31 31 unit to which the asset belongs. Where a reasonable and consistent basis of allocation can be identified, corporate assets are also allocated to individual Cash generating units, or otherwise they are allocated to the smallest Group of Cash generating units for which a reasonable and consistent allocation basis can be identified. Where an impairment loss subsequently reverses, the carrying amount of the asset (or a Cash generating unit) is increased to the revised estimate of its recoverable amount, but so that the increased carrying amount does not exceed the carrying amount that would have been determined had no impairment loss been recognized for the asset (or the Cash generating unit) in prior years.

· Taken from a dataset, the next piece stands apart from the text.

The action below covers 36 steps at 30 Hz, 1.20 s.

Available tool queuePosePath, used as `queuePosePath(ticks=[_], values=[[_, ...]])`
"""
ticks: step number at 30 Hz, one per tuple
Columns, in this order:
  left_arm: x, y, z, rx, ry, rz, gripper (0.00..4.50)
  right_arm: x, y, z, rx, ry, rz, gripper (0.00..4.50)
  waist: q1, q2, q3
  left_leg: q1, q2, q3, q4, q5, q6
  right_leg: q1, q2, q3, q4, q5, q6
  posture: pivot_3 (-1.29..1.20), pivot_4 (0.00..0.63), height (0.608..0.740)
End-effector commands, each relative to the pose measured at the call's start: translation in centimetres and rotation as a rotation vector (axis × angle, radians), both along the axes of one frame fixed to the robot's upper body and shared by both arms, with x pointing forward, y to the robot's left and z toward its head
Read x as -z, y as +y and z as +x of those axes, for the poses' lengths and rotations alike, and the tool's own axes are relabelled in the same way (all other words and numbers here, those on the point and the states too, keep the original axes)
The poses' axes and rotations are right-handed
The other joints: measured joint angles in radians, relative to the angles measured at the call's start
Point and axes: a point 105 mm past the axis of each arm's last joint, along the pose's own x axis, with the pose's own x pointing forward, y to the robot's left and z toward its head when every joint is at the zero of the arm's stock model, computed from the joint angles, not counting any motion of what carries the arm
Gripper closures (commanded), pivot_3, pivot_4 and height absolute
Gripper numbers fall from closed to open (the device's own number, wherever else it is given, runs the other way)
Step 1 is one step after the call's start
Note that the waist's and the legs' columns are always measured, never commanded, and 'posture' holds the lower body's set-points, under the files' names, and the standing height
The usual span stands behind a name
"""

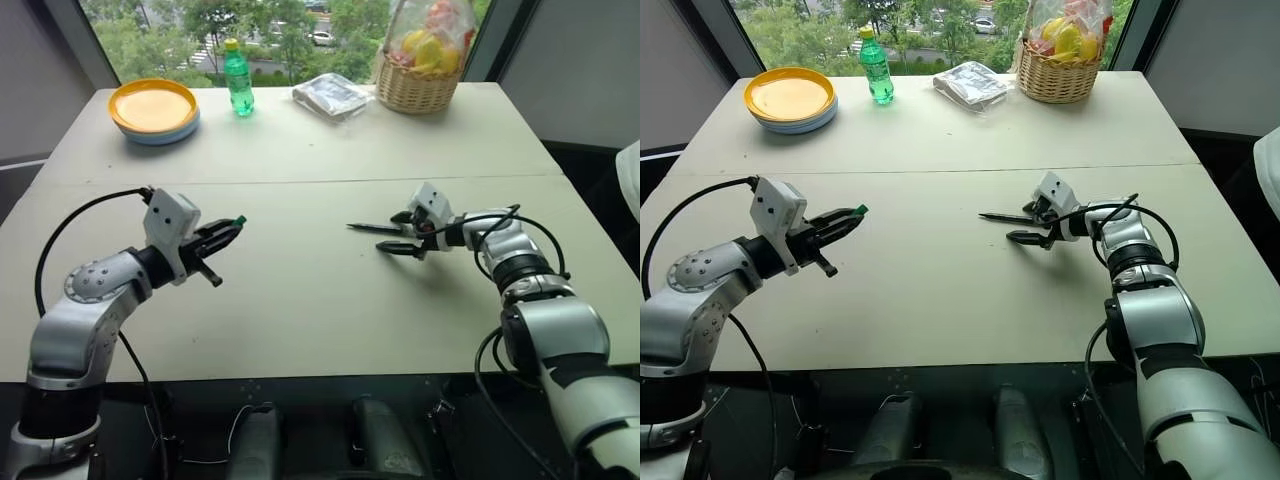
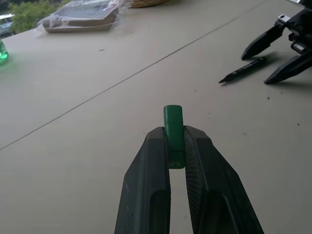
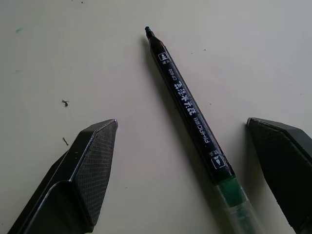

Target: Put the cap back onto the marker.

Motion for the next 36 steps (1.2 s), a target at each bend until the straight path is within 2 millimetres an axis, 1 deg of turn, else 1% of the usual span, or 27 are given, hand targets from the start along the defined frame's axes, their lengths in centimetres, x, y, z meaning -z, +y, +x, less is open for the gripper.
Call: queuePosePath(ticks=[1,11,13,15,17,18,21,26,30,32,36], values=[[-1.5,-0.1,-0.4,0.003,-0.071,0.024,4.46,1.5,0.4,-0.7,-0.012,0.085,-0.004,0.12,0.000,0.000,0.000,0.000,0.000,0.000,0.000,0.000,0.000,0.000,0.000,0.000,0.000,0.000,0.000,0.00,0.150,0.740],[-1.6,0.0,-0.6,-0.003,-0.076,0.039,4.46,1.7,0.6,-0.6,-0.015,0.073,-0.019,0.12,-0.003,0.000,0.000,0.001,0.000,0.000,0.000,0.000,0.000,0.001,0.000,0.000,0.000,0.000,0.000,0.00,0.150,0.740],[-1.5,-0.1,-0.6,-0.003,-0.077,0.041,4.50,1.7,0.5,-0.5,-0.013,0.062,-0.032,0.67,-0.003,0.000,0.000,0.001,0.000,0.000,0.000,0.000,0.000,0.001,0.000,0.000,0.000,0.000,0.000,0.00,0.150,0.740],[-1.5,-0.1,-0.6,-0.003,-0.077,0.042,4.50,1.7,0.5,-0.5,-0.011,0.058,-0.033,1.40,-0.003,0.000,0.000,0.001,0.000,0.000,0.000,0.000,0.000,0.001,0.000,0.000,0.000,0.000,0.000,0.00,0.150,0.740],[-1.5,-0.1,-0.6,-0.004,-0.077,0.043,4.50,1.7,0.5,-0.5,-0.010,0.056,-0.035,2.35,-0.003,0.000,0.000,0.001,0.000,0.000,0.000,0.000,0.000,0.001,0.000,0.000,0.000,0.000,0.000,0.00,0.150,0.740],[-1.5,0.0,-0.6,-0.005,-0.076,0.043,4.50,1.7,0.5,-0.5,-0.010,0.056,-0.035,2.98,-0.003,0.000,0.000,0.001,0.000,0.000,0.000,0.000,0.000,0.001,0.000,0.000,0.000,0.000,0.000,0.00,0.150,0.740],[-1.4,0.1,-0.6,-0.009,-0.074,0.045,4.50,1.8,0.5,-0.5,-0.010,0.055,-0.038,4.46,-0.003,0.000,0.000,0.001,0.000,0.000,0.000,0.000,0.000,0.001,0.000,0.000,0.000,0.000,0.000,0.00,0.150,0.740],[-1.2,0.3,-0.7,-0.003,-0.062,0.048,4.50,1.7,0.7,-0.5,-0.021,0.041,-0.037,4.46,-0.003,0.000,0.000,0.001,0.000,0.000,0.000,0.000,0.000,0.001,0.000,0.000,0.000,0.000,0.000,0.00,0.150,0.740],[-0.9,0.4,-0.5,0.043,-0.052,0.051,4.50,0.9,1.1,-0.3,-0.069,-0.025,-0.066,4.46,-0.006,0.000,0.000,0.001,0.000,0.000,0.000,0.000,0.000,0.001,0.000,0.000,0.000,0.000,0.000,0.00,0.150,0.740],[-0.5,0.4,-0.1,0.089,-0.046,0.078,4.50,-0.1,1.7,-0.2,-0.113,-0.074,-0.068,4.46,-0.009,0.000,0.000,0.001,0.000,0.000,0.000,0.000,0.000,0.001,0.000,0.000,0.000,0.000,0.000,0.00,0.150,0.740],[0.1,0.3,0.7,0.170,-0.052,0.139,4.50,-1.6,2.3,-0.3,-0.217,-0.193,-0.145,4.46,-0.019,0.000,0.000,0.000,0.000,0.000,0.000,0.000,0.000,0.000,0.000,0.000,0.000,0.000,0.000,0.00,0.150,0.740]])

A reversal of an impairment loss is recognized immediately in profit or loss, unless the relevant asset is carried at a revalued amount, in which case the reversal of the impairment loss is treated as a revaluation increase. 4. Judgments, estimates and assumptions The preparation of the company financial statements requires management to make judgments, estimates and assumptions that affect the reported amounts of revenues, expenses, assets and liabilities, and the disclosure of contingent liabilities, at the end of the reporting period. However, uncertainty about these assumptions and estimates could result in outcomes that require a material adjustment to the carrying amount of the asset or liability affected in future periods. Judgments other than estimates In the process of applying the company s accounting policies, management has made the following judgments, which have the most significant effect on the amounts recognized in the financial statements: 4.1 Revenue recognition When a contract is judged to be a construction contract, then revenue is recognized using the percentage of completion method. The percentage of completion method is made by reference to the stage of completion of projects determined based on the proportion of contract costs incurred to data and the estimated costs to complete. The percentage of completion and the revenue to recognize are determined on the basis of a large number of estimates. Consequently, the company has implemented an internal financial budgeting and reporting system. In particular, the reviews each quarter the estimates of contract revenue and contract costs as the contract progress.